Dimensione ineliminabile, in quanto strutturale, è comunque la relazione educativa con soggetti affidati nella asimmetria della responsabilità formativa. Perciò nessuna attività di formazione di formatori/trici "di 1° livello" può escludere dal suo ambito la relazione con i soggetti loro affidati nella relazione educativa. Naturalmente molteplici sono le forme con cui questa relazione è assunta come pertinente nella proposta di formazione.

Con questo siamo al secondo punto su cui interrogarsi che riguarda l'obiettivo dell'iniziativa formativa. E qui raccolgo anche le suggestioni di precedenti interventi in questa rubrica.

Se l'obiettivo è lo sviluppo della professionalità educativa nel contesto in cui essa si colloca, l'iniziativa tenderà a sviluppare l'autonomia degli utenti, la loro capacità progettuale, produttiva e critica, attraverso forme di accompagnamento della loro attività professionale ("tutoring"). Ciò richiede una continuità e una dilatazione nel tempo dell'iniziativa formativa.

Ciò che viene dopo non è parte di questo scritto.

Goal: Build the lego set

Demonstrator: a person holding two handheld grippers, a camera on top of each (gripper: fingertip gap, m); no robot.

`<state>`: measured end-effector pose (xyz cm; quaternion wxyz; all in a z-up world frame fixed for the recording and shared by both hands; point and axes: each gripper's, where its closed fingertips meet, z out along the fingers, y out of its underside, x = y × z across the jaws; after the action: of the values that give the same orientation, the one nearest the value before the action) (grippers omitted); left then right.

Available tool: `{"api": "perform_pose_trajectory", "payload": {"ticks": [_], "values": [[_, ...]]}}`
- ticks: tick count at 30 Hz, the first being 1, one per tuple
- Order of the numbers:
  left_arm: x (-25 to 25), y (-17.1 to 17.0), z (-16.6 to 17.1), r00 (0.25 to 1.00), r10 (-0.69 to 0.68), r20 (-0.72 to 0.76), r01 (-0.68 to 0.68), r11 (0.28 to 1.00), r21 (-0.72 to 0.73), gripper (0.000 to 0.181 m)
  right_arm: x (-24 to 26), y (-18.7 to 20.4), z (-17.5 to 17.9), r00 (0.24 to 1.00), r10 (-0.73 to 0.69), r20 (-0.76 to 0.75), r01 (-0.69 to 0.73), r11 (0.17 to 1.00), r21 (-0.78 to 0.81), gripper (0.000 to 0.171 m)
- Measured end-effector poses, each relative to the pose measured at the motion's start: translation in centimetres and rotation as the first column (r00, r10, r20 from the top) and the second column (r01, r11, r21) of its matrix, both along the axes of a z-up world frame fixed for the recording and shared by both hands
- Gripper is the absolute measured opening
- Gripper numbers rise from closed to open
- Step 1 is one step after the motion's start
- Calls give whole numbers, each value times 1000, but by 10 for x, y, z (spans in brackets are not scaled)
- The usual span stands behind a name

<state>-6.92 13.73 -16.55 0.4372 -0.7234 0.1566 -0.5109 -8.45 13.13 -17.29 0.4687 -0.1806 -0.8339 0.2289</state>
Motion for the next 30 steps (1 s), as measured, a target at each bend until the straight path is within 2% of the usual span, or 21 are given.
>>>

In questo quadro che posto e che funzione dare alla forma laboratorio? Inserita in un percorso dilatato nel tempo, non costituirà più solo l'occasione di incontrare ricerche di altri, ma deve rispondere a una esigenza di ricerca e sperimentazione degli utenti, di attivazione e di produzione da parte loro di "oggetti culturali" in diretta relazione con la dimensione lavorativa. In questo senso un'iniziativa formativa nazionale MCE può articolarsi in iniziative locali caratterizzate da ambiti di ricerca specifici.

E infine: in che senso, se lo si vuole, questa iniziativa è espressione della cultura del MCE come soggetto collettivo storico? E in che modo può essere il prodotto di una integrazione interculturale delle realtà territoriali e di ricerca presenti nel  movimento?